TASK INSTRUCTIONS: Which lines below hold the word "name"? Report each one.

══ EXERCISE DATA ══

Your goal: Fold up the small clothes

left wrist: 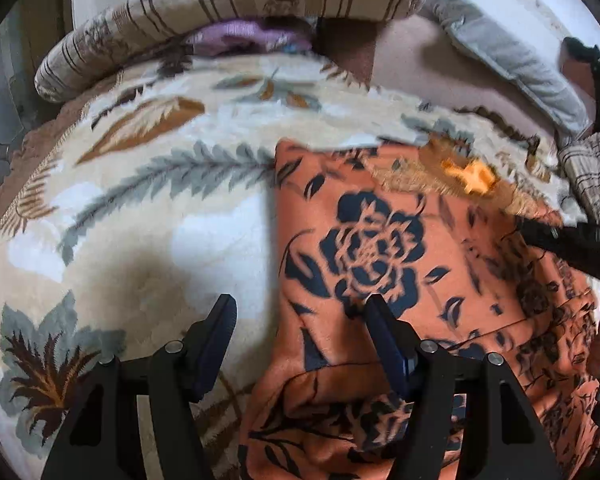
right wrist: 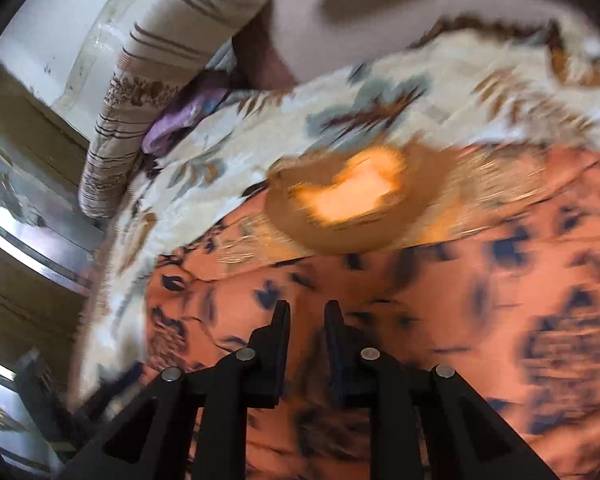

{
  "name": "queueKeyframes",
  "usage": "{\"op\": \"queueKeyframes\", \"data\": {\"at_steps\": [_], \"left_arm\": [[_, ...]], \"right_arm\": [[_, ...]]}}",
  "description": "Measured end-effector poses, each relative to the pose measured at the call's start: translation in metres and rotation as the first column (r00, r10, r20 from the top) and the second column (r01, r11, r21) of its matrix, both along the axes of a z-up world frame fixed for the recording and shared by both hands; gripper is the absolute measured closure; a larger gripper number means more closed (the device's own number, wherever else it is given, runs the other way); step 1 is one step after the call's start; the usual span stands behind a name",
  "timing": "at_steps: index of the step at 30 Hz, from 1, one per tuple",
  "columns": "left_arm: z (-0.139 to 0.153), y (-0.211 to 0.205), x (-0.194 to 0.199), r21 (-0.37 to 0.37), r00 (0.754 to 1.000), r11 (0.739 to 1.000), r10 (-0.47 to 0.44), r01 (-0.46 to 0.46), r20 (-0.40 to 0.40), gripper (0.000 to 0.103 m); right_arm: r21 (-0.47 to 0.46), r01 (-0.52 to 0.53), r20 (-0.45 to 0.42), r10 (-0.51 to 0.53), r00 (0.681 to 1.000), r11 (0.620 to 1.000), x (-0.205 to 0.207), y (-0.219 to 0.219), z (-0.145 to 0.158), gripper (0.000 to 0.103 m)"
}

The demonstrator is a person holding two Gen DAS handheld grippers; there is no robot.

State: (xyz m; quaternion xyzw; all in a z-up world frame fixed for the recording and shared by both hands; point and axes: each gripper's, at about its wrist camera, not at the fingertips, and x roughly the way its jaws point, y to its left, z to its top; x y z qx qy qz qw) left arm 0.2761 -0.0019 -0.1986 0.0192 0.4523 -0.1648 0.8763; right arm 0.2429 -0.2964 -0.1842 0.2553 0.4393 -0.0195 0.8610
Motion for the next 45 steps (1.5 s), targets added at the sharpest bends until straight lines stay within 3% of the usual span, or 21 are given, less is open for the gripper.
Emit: {"op": "queueKeyframes", "data": {"at_steps": [3,6,8,14,18,21,24,29,32,37,45], "left_arm": [[0.003,-0.004,-0.004,0.032,0.999,0.999,-0.004,0.002,0.034,0.035],[-0.014,-0.009,-0.002,0.055,0.999,0.998,-0.013,0.016,-0.049,0.035],[-0.013,-0.01,-0.005,0.055,0.999,0.998,-0.009,0.011,-0.037,0.033],[-0.014,-0.012,-0.026,0.088,1.0,0.996,-0.013,0.013,-0.005,0.032],[-0.013,-0.004,-0.036,0.089,1.0,0.996,0.015,-0.015,-0.005,0.023],[-0.008,0.003,-0.051,0.082,1.0,0.996,0.026,-0.026,0.002,0.023],[0.001,0.003,-0.072,0.103,0.999,0.995,0.004,-0.008,0.042,0.023],[-0.001,-0.009,-0.106,0.14,0.998,0.989,-0.054,0.048,0.039,0.023],[-0.008,-0.014,-0.135,0.152,0.997,0.986,-0.073,0.069,0.02,0.023],[-0.005,-0.022,-0.175,0.197,0.991,0.975,-0.116,0.1,0.071,0.023],[0.015,-0.031,-0.223,0.251,0.98,0.963,-0.134,0.094,0.148,0.023]], "right_arm": [[-0.002,0.1,-0.033,-0.1,0.994,0.995,-0.027,-0.04,-0.009,0.082],[0.008,0.185,-0.109,-0.183,0.977,0.983,-0.055,-0.072,-0.026,0.082],[0.077,0.178,-0.087,-0.171,0.981,0.981,-0.076,-0.08,-0.03,0.082],[0.035,0.128,-0.029,-0.127,0.991,0.991,-0.106,-0.075,-0.032,0.082],[0.044,0.134,-0.058,-0.132,0.99,0.99,-0.122,-0.074,-0.02,0.082],[0.018,0.133,-0.044,-0.133,0.99,0.991,-0.152,-0.079,-0.011,0.082],[0.049,0.155,-0.037,-0.153,0.988,0.987,-0.176,-0.087,-0.01,0.082],[0.085,0.138,-0.144,-0.125,0.982,0.987,-0.2,-0.084,-0.033,0.082],[0.104,0.124,-0.123,-0.111,0.986,0.987,-0.216,-0.08,-0.03,0.082],[0.167,0.129,-0.118,-0.11,0.987,0.977,-0.245,-0.077,-0.032,0.082],[0.053,0.076,-0.08,-0.071,0.994,0.996,-0.265,-0.053,-0.012,0.082]]}}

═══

SOLUTION FOR THIS EXERCISE:
  "name": "queueKeyframes",
  "description": "Measured end-effector poses, each relative to the pose measured at the call's start: translation in metres and rotation as the first column (r00, r10, r20 from the top) and the second column (r01, r11, r21) of its matrix, both along the axes of a z-up world frame fixed for the recording and shared by both hands; gripper is the absolute measured closure; a larger gripper number means more closed (the device's own number, wherever else it is given, runs the other way); step 1 is one step after the call's start; the usual span stands behind a name",

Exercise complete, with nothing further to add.